The answer must consist solely of the lines from the line with "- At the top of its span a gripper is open" to the final line of the data below, reproduced exactly, pictures omitted.

_AVAILABLE DATA_:
-------------------------
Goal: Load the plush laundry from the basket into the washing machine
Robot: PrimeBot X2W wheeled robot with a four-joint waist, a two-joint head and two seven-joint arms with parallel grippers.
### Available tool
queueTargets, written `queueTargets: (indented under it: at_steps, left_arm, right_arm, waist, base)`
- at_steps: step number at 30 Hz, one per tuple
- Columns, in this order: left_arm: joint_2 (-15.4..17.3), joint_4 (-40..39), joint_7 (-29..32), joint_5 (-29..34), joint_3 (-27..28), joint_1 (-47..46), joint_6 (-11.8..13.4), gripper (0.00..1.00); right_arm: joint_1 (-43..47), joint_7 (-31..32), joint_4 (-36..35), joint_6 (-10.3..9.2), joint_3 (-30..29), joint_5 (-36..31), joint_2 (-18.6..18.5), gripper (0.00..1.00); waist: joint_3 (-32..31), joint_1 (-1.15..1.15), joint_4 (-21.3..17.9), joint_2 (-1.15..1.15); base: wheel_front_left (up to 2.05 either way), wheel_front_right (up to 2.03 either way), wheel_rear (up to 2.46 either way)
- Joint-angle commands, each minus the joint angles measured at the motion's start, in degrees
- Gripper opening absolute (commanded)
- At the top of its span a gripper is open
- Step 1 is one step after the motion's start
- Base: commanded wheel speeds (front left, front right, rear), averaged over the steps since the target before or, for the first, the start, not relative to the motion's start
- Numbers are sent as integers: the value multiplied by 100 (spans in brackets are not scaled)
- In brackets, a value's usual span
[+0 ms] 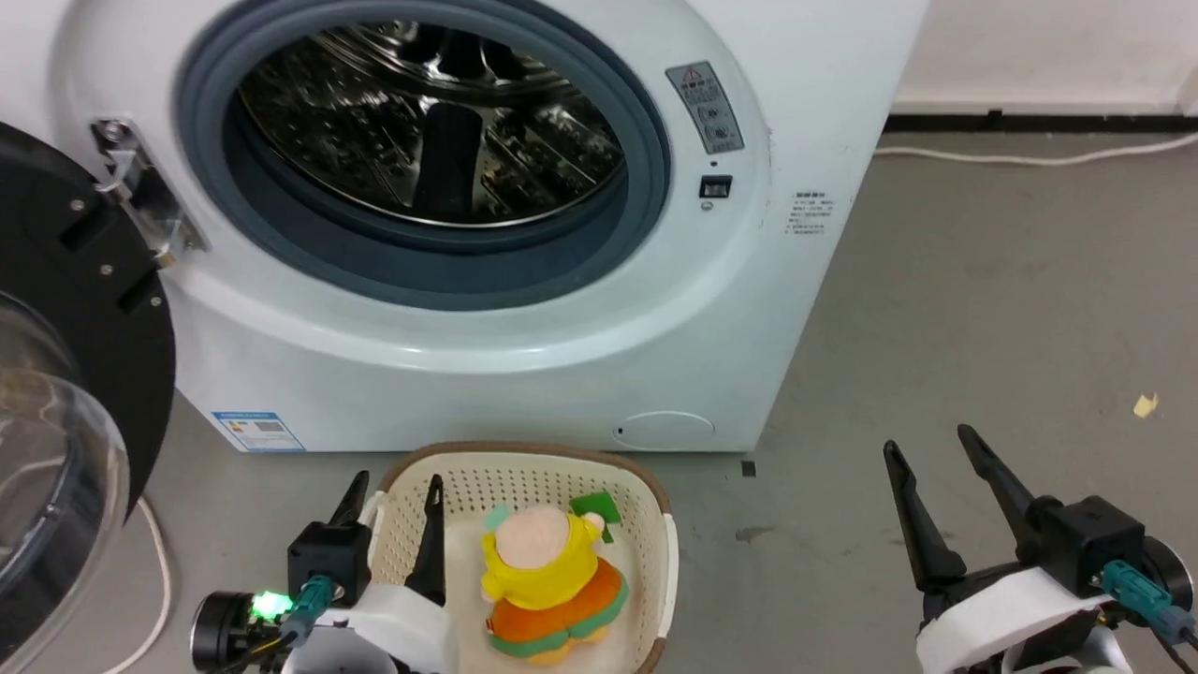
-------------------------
_SOLUTION TO THIS TASK_:
- At the top of its span a gripper is open
- Step 1 is one step after the motion's start
- Base: commanded wheel speeds (front left, front right, rear), averaged over the steps since the target before or, for the first, the start, not relative to the motion's start
- Numbers are sent as integers: the value multiplied by 100 (spans in brackets are not scaled)
- In brackets, a value's usual span
[+0 ms] 

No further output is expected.